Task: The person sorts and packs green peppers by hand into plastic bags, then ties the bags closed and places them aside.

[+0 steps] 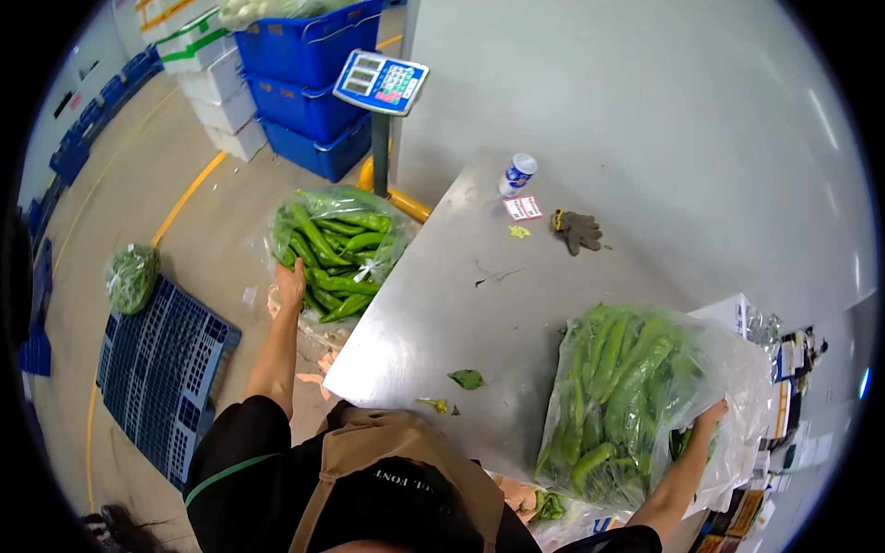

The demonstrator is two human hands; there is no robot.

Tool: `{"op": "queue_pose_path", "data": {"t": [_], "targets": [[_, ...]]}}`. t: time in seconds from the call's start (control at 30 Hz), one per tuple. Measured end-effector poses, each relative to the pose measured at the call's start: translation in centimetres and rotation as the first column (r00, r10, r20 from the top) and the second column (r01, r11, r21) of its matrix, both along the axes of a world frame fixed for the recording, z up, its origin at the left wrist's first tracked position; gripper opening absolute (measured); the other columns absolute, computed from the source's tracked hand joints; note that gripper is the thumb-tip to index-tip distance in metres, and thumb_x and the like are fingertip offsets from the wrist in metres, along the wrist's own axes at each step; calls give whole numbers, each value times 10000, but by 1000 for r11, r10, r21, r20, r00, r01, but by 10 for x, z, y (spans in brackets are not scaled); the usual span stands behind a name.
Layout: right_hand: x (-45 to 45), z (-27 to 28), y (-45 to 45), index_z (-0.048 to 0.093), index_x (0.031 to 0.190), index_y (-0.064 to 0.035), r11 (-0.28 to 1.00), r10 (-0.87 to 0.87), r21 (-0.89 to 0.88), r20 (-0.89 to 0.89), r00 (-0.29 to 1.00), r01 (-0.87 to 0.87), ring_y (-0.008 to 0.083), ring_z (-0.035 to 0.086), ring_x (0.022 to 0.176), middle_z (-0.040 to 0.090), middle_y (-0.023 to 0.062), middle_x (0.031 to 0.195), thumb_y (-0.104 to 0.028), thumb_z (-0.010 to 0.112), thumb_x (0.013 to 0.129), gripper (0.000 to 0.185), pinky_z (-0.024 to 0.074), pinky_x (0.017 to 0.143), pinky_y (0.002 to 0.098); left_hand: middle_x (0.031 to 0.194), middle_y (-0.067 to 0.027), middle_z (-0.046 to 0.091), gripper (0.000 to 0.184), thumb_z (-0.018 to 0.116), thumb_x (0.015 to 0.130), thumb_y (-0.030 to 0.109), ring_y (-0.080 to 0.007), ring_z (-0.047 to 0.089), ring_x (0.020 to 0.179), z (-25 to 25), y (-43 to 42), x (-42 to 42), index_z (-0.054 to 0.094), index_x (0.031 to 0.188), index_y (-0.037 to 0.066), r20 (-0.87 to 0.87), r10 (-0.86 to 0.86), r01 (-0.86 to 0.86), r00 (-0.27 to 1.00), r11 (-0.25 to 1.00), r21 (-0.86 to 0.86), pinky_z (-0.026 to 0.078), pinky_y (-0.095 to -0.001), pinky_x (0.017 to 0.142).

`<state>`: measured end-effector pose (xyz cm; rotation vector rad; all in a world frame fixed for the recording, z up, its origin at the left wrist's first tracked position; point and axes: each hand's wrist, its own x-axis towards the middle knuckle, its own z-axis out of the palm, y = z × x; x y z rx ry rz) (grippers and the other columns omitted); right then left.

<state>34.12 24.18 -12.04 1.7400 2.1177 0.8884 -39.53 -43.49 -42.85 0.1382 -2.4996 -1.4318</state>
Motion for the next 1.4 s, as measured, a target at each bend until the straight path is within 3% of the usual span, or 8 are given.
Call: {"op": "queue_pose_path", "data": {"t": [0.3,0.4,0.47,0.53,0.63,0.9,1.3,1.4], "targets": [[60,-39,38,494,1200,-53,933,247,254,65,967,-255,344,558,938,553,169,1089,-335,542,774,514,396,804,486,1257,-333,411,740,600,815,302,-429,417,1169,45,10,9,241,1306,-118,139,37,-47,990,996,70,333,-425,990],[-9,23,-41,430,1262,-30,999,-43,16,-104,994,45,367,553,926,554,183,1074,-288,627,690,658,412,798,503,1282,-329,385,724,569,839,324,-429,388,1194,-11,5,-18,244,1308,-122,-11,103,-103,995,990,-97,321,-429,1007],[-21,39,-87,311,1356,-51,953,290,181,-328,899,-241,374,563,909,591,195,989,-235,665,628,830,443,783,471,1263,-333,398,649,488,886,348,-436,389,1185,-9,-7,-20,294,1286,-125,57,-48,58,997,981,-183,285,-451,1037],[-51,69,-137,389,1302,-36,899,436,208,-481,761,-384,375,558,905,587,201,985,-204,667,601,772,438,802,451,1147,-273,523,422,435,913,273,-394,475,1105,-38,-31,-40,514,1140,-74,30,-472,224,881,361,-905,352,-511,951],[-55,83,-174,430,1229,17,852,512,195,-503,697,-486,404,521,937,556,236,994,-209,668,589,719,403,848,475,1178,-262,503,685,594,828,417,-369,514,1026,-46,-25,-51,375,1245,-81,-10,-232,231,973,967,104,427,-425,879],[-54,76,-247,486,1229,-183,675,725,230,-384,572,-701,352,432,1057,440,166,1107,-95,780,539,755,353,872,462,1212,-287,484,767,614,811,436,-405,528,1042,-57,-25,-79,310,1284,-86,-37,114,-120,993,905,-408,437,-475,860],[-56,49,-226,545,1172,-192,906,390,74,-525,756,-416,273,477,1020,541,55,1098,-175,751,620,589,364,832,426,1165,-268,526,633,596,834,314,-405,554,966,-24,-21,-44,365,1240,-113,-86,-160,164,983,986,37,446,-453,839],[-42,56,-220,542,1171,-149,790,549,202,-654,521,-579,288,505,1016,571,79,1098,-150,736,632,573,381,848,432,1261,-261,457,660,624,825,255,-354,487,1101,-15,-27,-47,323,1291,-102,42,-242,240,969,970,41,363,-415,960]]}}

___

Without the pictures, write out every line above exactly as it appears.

### Task response
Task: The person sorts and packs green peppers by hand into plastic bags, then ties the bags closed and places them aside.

[+0 steps] 

The demonstrator is two human hands; there is no robot.

Tool: `{"op": "queue_pose_path", "data": {"t": [_], "targets": [[_, ...]]}}`. t: time in seconds from the call's start (control at 30 Hz), one per tuple. Measured end-effector poses, each relative to the pose measured at the call's start: translation in centimetres and rotation as the first column (r00, r10, r20 from the top) and the second column (r01, r11, r21) of its matrix, both along the axes of a world frame fixed for the recording, z up, its origin at the left wrist's first tracked position; gripper opening absolute (measured); the other columns absolute, computed from the source's tracked hand joints; note that gripper is the thumb-tip to index-tip distance in metres, and thumb_x and the like are fingertip offsets from the wrist in metres, along the wrist's own axes at each step; calls give whole numbers, each value times 10000, but by 1000 for r11, r10, r21, r20, r00, r01, but by 10 for x, z, y (spans in brackets are not scaled); the usual span stands behind a name.
Layout: right_hand: x (-45 to 45), z (-27 to 28), y (-45 to 45), index_z (-0.048 to 0.093), index_x (0.031 to 0.190), index_y (-0.064 to 0.035), r11 (-0.28 to 1.00), r10 (-0.87 to 0.87), r21 (-0.89 to 0.88), r20 (-0.89 to 0.89), r00 (-0.29 to 1.00), r01 (-0.87 to 0.87), ring_y (-0.008 to 0.083), ring_z (-0.035 to 0.086), ring_x (0.022 to 0.176), middle_z (-0.040 to 0.090), middle_y (-0.023 to 0.062), middle_x (0.031 to 0.195), thumb_y (-0.104 to 0.028), thumb_z (-0.010 to 0.112), thumb_x (0.013 to 0.129), gripper (0.000 to 0.185), pinky_z (-0.024 to 0.074), pinky_x (0.017 to 0.143), pinky_y (0.002 to 0.098); left_hand: middle_x (0.031 to 0.194), middle_y (-0.067 to 0.027), middle_z (-0.046 to 0.091), gripper (0.000 to 0.184), thumb_z (-0.018 to 0.116), thumb_x (0.015 to 0.130), thumb_y (-0.030 to 0.109), ring_y (-0.080 to 0.007), ring_z (-0.047 to 0.089), ring_x (0.020 to 0.179), z (-25 to 25), y (-43 to 42), x (-42 to 42), index_z (-0.054 to 0.094), index_x (0.031 to 0.188), index_y (-0.037 to 0.066), r20 (-0.87 to 0.87), r10 (-0.86 to 0.86), r01 (-0.86 to 0.86), r00 (-0.27 to 1.00), r11 (-0.25 to 1.00), r21 (-0.86 to 0.86), pinky_z (-0.026 to 0.078), pinky_y (-0.095 to -0.001), pinky_x (0.017 to 0.142).

`<state>`: measured end-effector pose (xyz cm; rotation vector rad; all in a world frame fixed for the recording, z up, its origin at the left wrist's first tracked position; point and axes: each hand's wrist, its own x-axis towards the middle knuckle, its own z-axis out of the palm, y = z × x; x y z rx ry rz) (grippers and the other columns omitted); right then left.

<state>34.12 24.18 -12.04 1.7400 2.1177 0.8884 -39.53 -43.49 -42.85 0.1382 -2.4996 -1.4318</state>
Motion for the next 1.4 s, as measured, a target at each bend until the straight path is within 3% of the usual span, or 8 are given.
Call: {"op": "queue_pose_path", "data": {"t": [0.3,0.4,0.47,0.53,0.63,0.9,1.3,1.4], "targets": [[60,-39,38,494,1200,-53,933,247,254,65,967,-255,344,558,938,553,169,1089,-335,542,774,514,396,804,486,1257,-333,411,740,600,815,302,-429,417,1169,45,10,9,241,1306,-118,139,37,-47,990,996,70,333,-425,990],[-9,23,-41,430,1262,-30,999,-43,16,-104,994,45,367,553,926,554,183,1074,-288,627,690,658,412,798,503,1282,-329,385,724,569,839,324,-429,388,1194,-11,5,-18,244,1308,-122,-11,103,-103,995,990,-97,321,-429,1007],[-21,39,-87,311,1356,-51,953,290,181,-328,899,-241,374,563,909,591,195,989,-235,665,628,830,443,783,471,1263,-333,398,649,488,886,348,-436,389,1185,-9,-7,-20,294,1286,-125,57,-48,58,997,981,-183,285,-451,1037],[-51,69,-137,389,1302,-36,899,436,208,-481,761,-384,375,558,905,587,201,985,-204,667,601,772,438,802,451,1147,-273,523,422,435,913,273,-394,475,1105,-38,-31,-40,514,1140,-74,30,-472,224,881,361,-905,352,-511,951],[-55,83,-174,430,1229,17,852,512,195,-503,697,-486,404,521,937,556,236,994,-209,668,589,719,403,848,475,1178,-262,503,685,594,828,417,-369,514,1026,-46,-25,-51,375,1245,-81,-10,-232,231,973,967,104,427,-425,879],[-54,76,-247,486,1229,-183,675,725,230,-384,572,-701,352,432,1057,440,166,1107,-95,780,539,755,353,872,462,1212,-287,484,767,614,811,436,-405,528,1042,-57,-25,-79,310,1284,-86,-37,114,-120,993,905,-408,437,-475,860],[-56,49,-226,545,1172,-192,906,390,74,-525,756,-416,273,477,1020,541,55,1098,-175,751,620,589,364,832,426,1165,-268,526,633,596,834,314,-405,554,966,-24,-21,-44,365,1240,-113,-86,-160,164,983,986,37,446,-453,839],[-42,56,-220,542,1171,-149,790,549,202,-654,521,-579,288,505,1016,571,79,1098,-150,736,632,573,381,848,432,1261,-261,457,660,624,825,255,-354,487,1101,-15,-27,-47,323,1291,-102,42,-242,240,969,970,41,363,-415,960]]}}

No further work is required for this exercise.